Pleurocybella porrigens, commonly known as Angel's Wings, is a delicate, thin-fleshed, fan-shaped white mushroom that fruits in overlapping clusters on decaying conifer wood across temperate forests of North America, Europe, and Asia. Despite its attractive appearance and a long history of being eaten, it is now regarded as a poisonous species that should never be consumed. It has been linked to delayed, sometimes fatal acute encephalopathy, and it is easily mistaken for edible oyster mushrooms (Pleurotus ostreatus).
For generations Pleurocybella porrigens — known in Japan as sugihiratake — was foraged and eaten as an edible mushroom. That reputation changed sharply in the autumn of 2004, when an outbreak of acute brain damage in Japan killed at least 17 people who had eaten it. Every person who died had serious pre-existing kidney disease. Subsequent research in mice confirmed that the fungus contains one or more toxins, but their chemical identity has not been determined. The episode reclassified P. porrigens from a traditional edible to a mushroom that should be avoided.
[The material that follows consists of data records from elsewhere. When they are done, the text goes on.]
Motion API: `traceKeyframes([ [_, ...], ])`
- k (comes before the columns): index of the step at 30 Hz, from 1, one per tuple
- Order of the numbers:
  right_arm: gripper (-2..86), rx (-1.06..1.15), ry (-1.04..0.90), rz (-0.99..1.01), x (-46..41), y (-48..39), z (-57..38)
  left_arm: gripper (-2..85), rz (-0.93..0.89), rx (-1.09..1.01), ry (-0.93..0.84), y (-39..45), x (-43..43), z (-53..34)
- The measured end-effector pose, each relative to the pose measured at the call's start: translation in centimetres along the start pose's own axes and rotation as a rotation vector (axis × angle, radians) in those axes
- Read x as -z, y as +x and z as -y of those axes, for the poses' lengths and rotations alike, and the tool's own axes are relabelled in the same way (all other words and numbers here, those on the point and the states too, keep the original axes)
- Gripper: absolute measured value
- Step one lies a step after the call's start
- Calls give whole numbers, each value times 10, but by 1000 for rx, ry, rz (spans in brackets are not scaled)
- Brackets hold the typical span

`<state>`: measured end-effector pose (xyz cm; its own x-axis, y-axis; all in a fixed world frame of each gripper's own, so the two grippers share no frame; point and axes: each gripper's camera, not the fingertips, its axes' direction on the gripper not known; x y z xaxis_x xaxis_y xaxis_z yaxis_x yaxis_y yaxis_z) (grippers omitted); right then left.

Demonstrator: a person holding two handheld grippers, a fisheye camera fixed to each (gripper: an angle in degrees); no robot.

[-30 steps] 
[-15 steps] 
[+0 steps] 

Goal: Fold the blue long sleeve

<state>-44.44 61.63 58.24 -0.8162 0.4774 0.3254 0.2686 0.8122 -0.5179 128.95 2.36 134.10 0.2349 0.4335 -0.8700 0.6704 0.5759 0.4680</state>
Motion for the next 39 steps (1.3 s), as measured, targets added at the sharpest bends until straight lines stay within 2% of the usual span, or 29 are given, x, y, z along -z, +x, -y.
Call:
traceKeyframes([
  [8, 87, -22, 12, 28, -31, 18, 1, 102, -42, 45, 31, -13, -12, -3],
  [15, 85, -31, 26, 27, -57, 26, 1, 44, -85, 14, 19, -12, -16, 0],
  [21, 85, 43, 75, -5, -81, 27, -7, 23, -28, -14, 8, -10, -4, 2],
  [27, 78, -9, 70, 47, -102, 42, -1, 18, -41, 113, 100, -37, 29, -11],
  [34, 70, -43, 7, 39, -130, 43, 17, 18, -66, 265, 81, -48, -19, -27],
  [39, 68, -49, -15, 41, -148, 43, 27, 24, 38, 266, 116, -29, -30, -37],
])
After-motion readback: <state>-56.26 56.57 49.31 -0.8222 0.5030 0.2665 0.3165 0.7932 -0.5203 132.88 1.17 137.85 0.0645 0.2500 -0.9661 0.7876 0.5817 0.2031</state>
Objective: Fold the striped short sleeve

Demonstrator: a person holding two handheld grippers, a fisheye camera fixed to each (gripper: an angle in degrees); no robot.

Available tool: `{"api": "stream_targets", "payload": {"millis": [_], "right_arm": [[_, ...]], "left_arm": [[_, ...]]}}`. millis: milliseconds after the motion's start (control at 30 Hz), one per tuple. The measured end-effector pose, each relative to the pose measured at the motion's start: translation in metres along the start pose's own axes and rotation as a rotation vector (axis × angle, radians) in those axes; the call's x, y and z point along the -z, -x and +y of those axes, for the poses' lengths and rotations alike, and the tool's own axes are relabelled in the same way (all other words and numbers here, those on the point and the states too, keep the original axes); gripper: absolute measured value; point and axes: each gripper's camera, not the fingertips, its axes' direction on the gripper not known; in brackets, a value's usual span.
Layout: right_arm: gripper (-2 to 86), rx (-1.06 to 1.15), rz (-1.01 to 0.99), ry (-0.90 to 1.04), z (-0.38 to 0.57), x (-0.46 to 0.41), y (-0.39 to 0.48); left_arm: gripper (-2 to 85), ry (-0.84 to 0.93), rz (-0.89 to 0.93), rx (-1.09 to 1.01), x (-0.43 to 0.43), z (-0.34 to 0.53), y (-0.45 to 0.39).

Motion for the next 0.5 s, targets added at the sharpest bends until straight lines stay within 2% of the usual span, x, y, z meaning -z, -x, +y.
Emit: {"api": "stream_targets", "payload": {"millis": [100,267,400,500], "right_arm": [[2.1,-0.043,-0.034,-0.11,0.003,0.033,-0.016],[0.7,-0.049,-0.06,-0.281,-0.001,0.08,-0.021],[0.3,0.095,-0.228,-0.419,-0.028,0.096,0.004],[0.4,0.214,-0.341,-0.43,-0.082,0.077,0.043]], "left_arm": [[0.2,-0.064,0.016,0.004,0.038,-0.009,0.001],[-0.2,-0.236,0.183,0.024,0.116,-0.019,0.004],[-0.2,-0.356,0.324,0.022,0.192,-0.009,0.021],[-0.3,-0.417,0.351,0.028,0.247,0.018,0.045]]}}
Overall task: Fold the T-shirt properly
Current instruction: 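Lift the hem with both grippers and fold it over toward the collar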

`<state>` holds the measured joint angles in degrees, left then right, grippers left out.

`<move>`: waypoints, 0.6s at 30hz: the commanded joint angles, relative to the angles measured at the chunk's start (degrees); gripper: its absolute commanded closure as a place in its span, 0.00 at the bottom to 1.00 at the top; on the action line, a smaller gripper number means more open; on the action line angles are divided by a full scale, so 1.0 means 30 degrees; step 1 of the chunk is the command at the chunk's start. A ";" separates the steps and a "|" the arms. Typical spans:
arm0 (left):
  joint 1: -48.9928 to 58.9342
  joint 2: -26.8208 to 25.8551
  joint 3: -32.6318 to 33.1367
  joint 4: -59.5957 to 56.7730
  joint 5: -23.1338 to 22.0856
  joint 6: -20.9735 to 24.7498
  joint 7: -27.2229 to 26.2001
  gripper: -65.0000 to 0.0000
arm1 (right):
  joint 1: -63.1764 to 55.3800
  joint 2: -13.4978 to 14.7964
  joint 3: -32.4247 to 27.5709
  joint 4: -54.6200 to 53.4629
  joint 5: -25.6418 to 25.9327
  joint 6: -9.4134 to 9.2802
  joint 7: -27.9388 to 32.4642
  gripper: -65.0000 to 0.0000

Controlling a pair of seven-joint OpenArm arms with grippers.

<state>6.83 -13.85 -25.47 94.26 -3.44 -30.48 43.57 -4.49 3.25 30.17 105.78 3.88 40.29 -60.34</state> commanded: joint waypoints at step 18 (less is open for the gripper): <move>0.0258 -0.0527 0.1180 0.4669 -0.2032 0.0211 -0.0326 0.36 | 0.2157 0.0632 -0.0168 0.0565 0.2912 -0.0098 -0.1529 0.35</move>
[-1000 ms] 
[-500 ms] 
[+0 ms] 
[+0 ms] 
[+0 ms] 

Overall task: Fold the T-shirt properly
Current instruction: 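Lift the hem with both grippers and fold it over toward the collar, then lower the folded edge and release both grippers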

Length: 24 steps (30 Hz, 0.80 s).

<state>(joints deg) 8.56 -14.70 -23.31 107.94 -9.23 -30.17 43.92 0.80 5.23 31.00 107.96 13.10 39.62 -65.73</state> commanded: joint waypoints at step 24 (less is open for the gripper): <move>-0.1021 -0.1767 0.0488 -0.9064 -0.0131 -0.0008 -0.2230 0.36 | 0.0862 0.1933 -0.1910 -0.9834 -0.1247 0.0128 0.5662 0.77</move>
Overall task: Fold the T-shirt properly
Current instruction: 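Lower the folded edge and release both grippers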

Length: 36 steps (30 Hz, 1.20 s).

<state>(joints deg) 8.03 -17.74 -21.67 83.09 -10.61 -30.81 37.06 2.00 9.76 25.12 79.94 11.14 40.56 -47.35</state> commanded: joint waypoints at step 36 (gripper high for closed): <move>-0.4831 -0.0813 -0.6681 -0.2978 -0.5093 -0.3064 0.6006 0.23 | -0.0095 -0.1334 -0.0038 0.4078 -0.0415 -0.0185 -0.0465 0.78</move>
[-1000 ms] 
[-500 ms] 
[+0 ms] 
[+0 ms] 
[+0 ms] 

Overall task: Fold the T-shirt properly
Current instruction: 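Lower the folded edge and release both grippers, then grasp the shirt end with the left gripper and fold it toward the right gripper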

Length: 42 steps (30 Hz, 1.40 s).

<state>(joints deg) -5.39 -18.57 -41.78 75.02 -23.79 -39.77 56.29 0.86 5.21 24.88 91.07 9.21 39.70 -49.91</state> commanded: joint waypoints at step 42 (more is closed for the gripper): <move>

Pleurocybella porrigens is a saprotrophic fungus that breaks down dead conifer wood, contributing to forest nutrient cycling. It is not edible and is not cultivated for food. Its thin, almost translucent white caps and effectively stemless, laterally attached fruiting bodies grow on coniferous wood, which is the single most useful trait for separating it from the edible oyster mushroom (Pleurotus ostreatus), which grows on hardwoods and has a fruity smell. Because the responsible toxin is unidentified and cannot be neutralised by cooking, and because the risk is especially severe for anyone with reduced kidney function, the only safe practice is to avoid eating this mushroom altogether.
The cap is shell- to fan-shaped, 2-10 cm across, thin-fleshed with an often inrolled margin and a smooth, moist surface that is white to pale cream, ageing yellowish-buff.
Gills are crowded, narrow and white to cream, radiating from the point of attachment.